Nota - Questo comunicato è stato pubblicato integralmente come contributo esterno. Questo contenuto non è pertanto un articolo prodotto dalla redazione di CataniaToday

“Allibiti ed increduli apprendiamo la notizia delle minacce di morte rivolte con una lettera anonima all’Assessore regionale della Salute Ruggero Razza. I componenti della Segreteria Regionale Fsi-Usae Sicilia Federazione Sindacati Indipendenti organizzazione costituente della confederazione Unione Sindacati Autonomi Europei, Calogero Coniglio, Pier Paolo di Marco, Salvatore Ballacchino, Salvatore Bracchitta, Renzo Spada, Maurizio Cirignotta e Salvatore Di Natale, esprimono la più profonda e sentita solidarietà all’Assessore Razza per il grave atto intimidatorio subito e le gravissime minacce a lui indirizzate che vogliono creare un clima di tensione e di destabilizzazione nella nostra regione.
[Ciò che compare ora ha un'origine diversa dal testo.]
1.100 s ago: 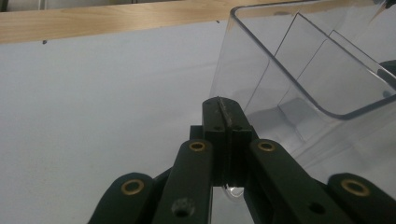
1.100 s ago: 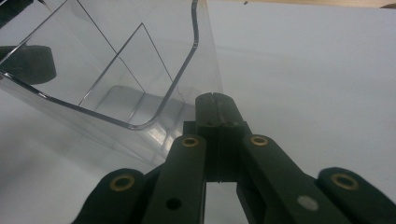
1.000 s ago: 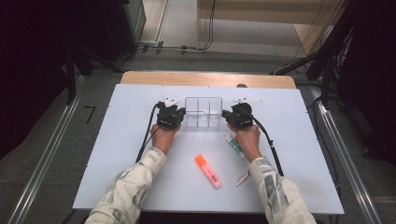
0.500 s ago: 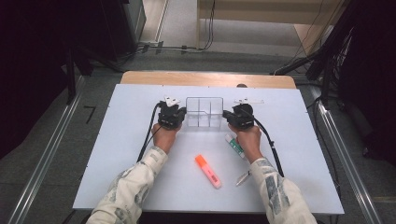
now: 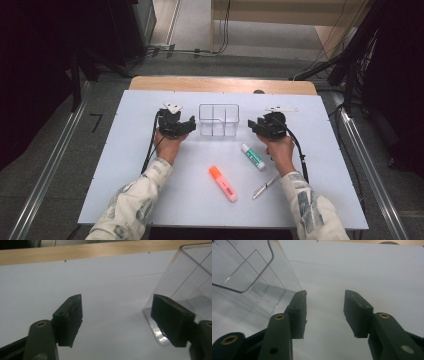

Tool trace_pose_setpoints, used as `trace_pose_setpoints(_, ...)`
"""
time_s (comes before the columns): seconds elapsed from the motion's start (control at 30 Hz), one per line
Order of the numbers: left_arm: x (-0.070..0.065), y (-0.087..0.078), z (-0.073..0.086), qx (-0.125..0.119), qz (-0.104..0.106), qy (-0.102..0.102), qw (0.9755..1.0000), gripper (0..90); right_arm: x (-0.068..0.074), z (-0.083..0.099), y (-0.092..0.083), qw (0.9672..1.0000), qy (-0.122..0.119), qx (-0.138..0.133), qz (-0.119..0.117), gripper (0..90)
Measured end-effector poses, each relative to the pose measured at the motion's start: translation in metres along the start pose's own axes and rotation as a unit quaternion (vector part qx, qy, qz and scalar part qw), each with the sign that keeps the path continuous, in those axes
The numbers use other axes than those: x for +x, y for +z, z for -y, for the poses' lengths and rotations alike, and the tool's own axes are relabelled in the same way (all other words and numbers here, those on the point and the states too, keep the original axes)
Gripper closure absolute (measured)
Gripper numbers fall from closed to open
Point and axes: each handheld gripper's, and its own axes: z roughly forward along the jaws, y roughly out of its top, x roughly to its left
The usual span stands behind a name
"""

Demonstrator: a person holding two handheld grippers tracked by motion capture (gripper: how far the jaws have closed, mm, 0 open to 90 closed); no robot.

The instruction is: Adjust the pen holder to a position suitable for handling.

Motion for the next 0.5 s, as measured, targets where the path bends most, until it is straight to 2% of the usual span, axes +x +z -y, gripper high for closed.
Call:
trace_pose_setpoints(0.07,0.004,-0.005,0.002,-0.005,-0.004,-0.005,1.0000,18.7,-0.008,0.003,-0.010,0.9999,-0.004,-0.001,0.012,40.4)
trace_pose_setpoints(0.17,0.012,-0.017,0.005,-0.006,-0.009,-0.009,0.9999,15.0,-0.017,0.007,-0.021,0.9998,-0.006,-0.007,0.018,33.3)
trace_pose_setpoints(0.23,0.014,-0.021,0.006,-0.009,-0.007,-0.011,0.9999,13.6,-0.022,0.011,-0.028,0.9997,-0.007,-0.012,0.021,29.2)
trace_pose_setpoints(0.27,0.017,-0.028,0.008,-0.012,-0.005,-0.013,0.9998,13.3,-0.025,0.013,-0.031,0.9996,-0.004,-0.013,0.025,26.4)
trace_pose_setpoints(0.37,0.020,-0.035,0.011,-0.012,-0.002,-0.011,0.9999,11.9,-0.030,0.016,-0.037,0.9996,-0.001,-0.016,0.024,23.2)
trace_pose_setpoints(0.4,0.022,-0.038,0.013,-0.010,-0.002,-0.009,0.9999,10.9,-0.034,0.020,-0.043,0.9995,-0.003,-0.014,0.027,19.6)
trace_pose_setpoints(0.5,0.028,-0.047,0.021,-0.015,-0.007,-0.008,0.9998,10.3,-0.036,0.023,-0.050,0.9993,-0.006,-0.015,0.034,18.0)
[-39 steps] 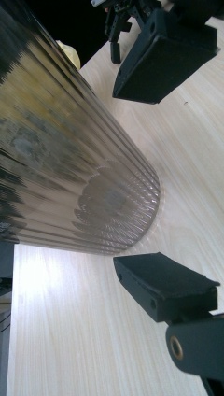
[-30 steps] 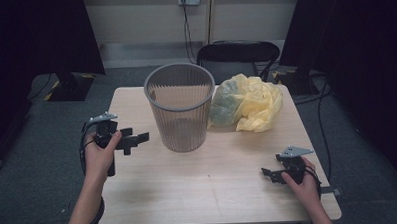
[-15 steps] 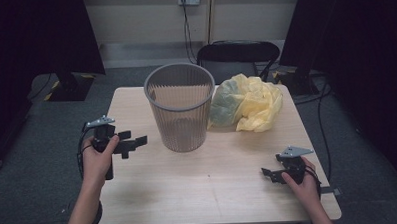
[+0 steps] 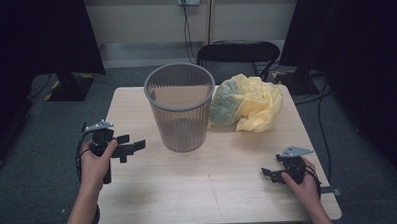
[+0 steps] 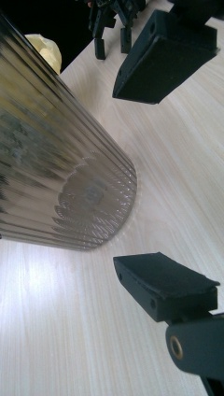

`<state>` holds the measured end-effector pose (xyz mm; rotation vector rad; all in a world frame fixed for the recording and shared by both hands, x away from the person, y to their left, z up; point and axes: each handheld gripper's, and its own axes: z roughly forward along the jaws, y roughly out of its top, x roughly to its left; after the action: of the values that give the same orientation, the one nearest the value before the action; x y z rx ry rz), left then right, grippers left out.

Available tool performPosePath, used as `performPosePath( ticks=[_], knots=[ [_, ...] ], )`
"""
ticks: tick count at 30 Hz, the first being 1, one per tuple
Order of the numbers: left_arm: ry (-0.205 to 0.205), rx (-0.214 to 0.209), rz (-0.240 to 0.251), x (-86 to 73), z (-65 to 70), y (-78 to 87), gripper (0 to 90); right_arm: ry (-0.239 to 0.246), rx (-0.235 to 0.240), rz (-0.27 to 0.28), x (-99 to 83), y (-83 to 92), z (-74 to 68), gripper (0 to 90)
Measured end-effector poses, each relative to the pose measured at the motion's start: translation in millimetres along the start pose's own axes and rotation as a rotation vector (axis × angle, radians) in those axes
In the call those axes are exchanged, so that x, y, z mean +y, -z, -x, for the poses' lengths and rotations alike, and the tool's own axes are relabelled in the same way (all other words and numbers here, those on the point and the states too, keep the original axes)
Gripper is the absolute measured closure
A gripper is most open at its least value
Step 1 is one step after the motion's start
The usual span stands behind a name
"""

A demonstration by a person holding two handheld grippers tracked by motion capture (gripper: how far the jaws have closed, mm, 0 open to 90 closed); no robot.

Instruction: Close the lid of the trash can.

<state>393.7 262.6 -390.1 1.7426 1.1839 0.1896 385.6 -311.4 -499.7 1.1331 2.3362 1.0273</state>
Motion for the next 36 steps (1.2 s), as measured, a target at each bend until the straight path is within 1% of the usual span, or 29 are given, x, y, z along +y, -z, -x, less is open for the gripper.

Esprimiamo l'auspicio che le forze dell'ordine e la magistratura individuino quanto prima i responsabili di un atto di pura vigliaccheria, inqualificabile e inquietante, che aborriamo con sdegno. La violenza, le minacce non devono e non possono farci intimorire, il mondo del lavoro, coerente con la sua storia, non può restare in silenzio e non indignarsi contro metodi ed azioni che ha sempre rifiutato e combattuto. Siamo certi che l’Assessore, uomo di carisma e politico di spessore, non si lascerà intimorire da simili ricatti e che continuerà a lavorare con forza e tenacia. Il suo importante lavoro per migliorare la sanità siciliana non sarà fermato da forze destabilizzanti. L’invito della Fsi-Usae è quello di continuare, con determinazione, la sua attività amministrativa nella direzione che ha intrapreso. Di fronte a queste violenze non possono esserci giustificazioni, solo una ferma condanna. È importante continuare a lavorare, soprattutto in sanità, nel segno della legalità per la difesa del bene comune”.